Your assignment - For the records that follow, give the number of lines containing the word "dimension", with no added text.

Entries provided -
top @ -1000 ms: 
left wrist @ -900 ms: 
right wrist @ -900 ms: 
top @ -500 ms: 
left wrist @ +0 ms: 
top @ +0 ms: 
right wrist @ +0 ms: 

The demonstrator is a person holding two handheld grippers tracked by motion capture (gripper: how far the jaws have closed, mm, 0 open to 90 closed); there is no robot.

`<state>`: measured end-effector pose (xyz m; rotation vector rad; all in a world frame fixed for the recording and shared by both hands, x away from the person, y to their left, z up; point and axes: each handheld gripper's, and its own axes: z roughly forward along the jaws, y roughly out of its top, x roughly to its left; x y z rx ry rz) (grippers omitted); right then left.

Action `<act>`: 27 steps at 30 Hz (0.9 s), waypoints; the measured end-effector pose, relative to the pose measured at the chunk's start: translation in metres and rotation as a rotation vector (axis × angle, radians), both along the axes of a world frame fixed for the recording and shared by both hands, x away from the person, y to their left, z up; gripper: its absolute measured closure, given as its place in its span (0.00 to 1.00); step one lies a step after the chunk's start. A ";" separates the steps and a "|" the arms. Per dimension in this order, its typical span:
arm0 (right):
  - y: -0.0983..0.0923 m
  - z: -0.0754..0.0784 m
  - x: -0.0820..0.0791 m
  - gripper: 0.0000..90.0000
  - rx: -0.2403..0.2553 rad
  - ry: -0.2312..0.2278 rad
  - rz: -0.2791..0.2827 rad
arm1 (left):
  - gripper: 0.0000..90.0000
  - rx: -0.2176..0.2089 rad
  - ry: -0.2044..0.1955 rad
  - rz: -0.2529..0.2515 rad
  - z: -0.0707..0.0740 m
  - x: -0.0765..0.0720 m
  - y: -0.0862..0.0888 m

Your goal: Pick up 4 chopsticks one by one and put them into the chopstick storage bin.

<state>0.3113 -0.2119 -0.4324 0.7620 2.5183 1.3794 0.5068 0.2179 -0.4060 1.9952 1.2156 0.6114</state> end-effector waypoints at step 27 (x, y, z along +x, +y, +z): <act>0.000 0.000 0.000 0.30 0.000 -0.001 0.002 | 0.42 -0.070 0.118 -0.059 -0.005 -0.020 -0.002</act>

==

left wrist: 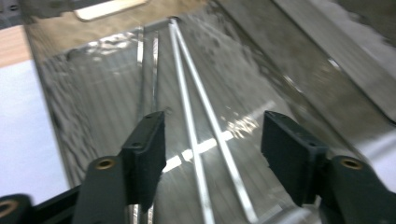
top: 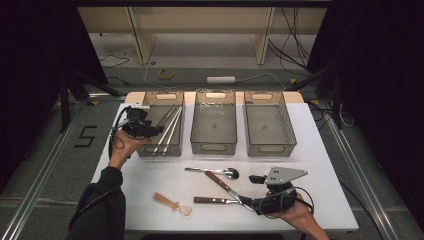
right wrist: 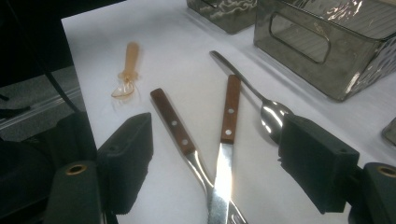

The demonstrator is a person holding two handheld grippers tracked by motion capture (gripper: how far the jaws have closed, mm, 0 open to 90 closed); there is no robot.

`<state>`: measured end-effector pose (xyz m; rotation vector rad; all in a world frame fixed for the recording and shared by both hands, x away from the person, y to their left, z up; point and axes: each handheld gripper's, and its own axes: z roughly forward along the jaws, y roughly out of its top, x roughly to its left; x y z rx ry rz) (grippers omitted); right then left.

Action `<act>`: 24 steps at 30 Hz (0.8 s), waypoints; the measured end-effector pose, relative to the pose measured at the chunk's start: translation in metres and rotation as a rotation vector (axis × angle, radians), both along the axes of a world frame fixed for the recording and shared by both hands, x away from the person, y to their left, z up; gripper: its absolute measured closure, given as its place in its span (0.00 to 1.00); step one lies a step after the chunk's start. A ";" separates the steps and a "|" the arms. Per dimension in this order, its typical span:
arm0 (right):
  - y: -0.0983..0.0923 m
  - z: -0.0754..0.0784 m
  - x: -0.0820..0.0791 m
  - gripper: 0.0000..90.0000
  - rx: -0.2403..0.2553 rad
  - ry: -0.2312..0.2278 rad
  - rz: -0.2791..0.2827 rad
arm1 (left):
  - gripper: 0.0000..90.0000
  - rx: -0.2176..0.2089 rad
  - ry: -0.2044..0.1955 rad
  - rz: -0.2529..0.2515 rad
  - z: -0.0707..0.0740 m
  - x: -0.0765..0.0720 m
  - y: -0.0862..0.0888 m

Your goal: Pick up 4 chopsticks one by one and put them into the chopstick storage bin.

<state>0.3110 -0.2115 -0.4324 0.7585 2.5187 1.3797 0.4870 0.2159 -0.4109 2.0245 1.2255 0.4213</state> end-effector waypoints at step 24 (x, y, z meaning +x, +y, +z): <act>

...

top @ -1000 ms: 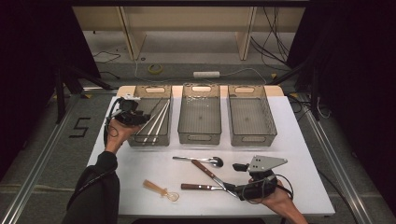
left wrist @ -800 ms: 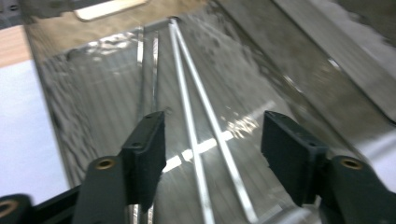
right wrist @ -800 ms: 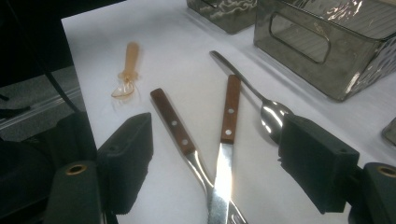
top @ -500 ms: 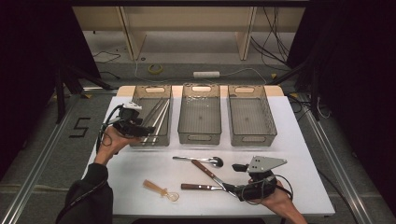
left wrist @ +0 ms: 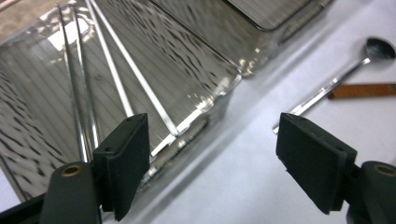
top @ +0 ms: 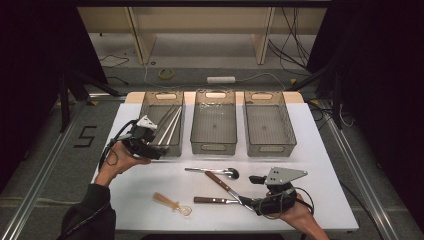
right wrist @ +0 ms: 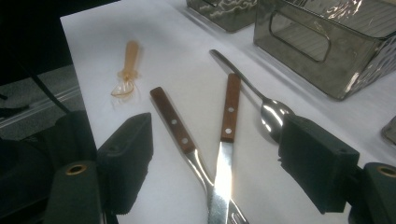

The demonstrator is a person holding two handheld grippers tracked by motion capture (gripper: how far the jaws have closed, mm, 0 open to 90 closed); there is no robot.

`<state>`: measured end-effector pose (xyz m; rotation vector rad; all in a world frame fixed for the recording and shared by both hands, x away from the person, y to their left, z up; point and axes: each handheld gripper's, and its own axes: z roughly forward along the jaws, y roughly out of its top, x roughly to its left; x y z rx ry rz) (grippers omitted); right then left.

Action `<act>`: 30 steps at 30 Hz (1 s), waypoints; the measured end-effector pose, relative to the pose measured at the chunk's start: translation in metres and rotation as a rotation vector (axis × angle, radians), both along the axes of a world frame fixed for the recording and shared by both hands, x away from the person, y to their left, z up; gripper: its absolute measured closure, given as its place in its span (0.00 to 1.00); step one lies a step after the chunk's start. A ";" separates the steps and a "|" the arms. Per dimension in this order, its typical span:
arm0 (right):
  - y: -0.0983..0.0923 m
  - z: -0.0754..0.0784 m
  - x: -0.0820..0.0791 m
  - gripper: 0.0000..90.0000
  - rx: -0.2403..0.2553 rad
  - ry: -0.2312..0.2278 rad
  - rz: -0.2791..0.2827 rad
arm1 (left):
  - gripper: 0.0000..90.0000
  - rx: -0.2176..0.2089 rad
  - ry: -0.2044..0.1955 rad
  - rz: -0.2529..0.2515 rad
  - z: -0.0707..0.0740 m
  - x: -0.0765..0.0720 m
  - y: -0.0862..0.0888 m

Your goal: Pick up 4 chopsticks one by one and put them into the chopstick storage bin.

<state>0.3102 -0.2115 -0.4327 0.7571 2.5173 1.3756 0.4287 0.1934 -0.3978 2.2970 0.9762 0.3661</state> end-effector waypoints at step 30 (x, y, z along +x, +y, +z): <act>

Solution for this task - 3